The traditional approach involves using a rig with a derrick, drawworks, and surface equipment, and precedes much like a normal workover. A liftboat may be moved to the job site or platform equipment may be available. Most subsea wellheads require a rig-based method.

In the rigless approach, a crane pulls pipe, and coiled tubing and wireline units assist with the placement of cement plugs. Coiled-tubing units can enter and exit wells faster and are normally less expensive than the rig method.

• Exogenous conditions. Weather conditions, mechanical problems, and logistics can significantly affect the scope of offshore operations and in most instances are unpredictable. Weather is a factor in all offshore operations and weather extremes reduce labor productivity and increase downtime. Mechanical problems and logistics can be mitigated to some extent through preparation and proper contingency planning.

Descriptive statistics

The database for analysis was compiled from jobs performed by Tetra Applied Technologies in the gulf 2002-07. The sample set consisted of 256 jobs and 1,156 wells performed across a wide cross-section of operators, representing 15-50% of all wellbores plugged annually. At the time of the analysis, the sample set for 2007 was incomplete; conclusions based on the 2007 data are therefore not definitive.

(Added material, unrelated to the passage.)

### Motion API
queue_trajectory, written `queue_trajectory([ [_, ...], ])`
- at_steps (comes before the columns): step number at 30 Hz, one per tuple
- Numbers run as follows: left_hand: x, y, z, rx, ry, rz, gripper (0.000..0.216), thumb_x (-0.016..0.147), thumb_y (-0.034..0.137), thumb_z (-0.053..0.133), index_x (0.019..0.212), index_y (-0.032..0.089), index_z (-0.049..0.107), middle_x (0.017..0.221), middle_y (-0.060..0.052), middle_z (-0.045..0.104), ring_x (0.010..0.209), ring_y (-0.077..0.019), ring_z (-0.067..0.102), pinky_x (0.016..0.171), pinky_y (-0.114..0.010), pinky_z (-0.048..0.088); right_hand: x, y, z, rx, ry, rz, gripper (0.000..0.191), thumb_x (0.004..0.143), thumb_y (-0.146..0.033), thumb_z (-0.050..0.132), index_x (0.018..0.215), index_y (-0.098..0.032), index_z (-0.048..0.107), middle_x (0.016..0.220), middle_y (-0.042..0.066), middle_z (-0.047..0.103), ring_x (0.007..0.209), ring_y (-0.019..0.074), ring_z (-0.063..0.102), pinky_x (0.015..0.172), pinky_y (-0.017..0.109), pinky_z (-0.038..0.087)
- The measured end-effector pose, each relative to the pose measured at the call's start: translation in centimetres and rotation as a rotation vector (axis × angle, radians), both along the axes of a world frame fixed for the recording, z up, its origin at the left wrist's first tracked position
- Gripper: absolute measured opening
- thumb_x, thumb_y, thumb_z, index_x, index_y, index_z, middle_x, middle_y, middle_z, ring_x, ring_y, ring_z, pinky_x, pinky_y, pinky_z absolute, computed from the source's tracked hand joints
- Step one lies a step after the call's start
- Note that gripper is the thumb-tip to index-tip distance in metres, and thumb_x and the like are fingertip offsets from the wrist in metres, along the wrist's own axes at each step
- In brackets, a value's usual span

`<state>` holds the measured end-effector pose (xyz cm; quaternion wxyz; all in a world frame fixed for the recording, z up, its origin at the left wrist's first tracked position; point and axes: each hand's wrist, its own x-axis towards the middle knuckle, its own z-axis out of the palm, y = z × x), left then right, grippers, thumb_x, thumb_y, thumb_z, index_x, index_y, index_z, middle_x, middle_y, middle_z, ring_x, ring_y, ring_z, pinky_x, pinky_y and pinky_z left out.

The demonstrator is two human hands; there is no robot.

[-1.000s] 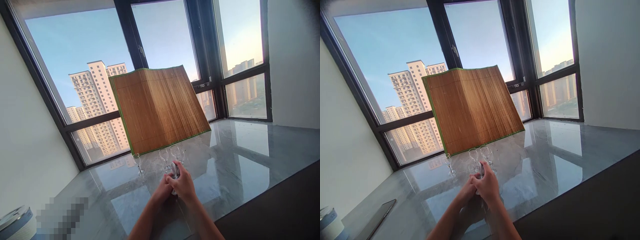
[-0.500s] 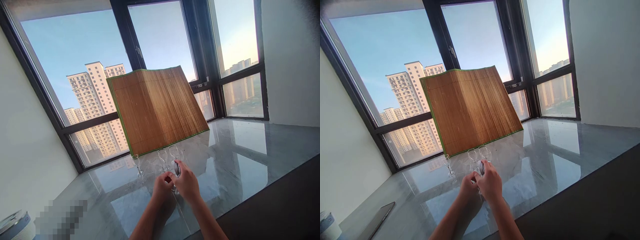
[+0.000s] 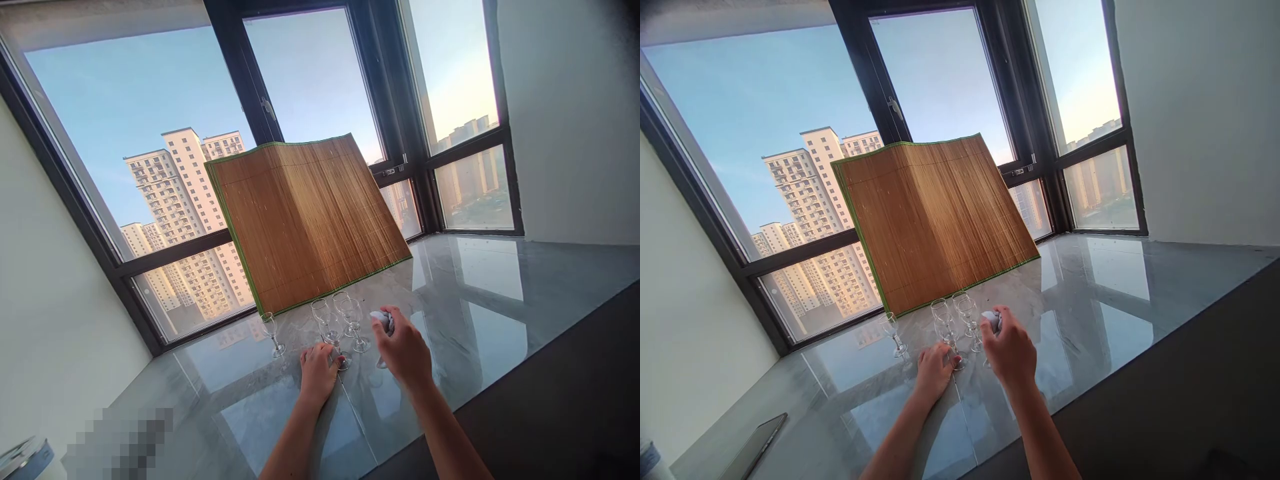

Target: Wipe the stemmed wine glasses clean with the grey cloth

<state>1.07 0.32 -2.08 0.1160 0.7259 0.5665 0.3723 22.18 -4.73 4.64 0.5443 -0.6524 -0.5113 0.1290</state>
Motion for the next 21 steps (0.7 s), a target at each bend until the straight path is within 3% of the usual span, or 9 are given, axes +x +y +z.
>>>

Cost and operational data were collected by review of invoice and job reports for all offshore operations performed by Tetra Applied Technologies. Job reports describe the day-to-day (actually, hour-to-hour) operations and include information on contract type, operational activities, and use of liftboats and workboats.

Water depth was available for only a portion of the sample, and job type was described for fewer than half the wells. Contract type was specified. Jobs mainly involved platform wells, and although several wells were performed with rigless techniques, most the jobs used rigs. All of the jobs were in water depth less than 400 ft on dry trees. No subsea wellheads were abandoned.

For turnkey contracts, we employed the total cost of the operation rather than the revenue received (the contract bid). The majority of the sample set represented standalone P&A jobs, but we also included a dozen or so jobs performed as part of a total decommissioning operation in which the P&A cost data were clearly delineated. Costs are reported as current (nominal) dollars and are not adjusted for inflation.

An accompanying box describes variable notation.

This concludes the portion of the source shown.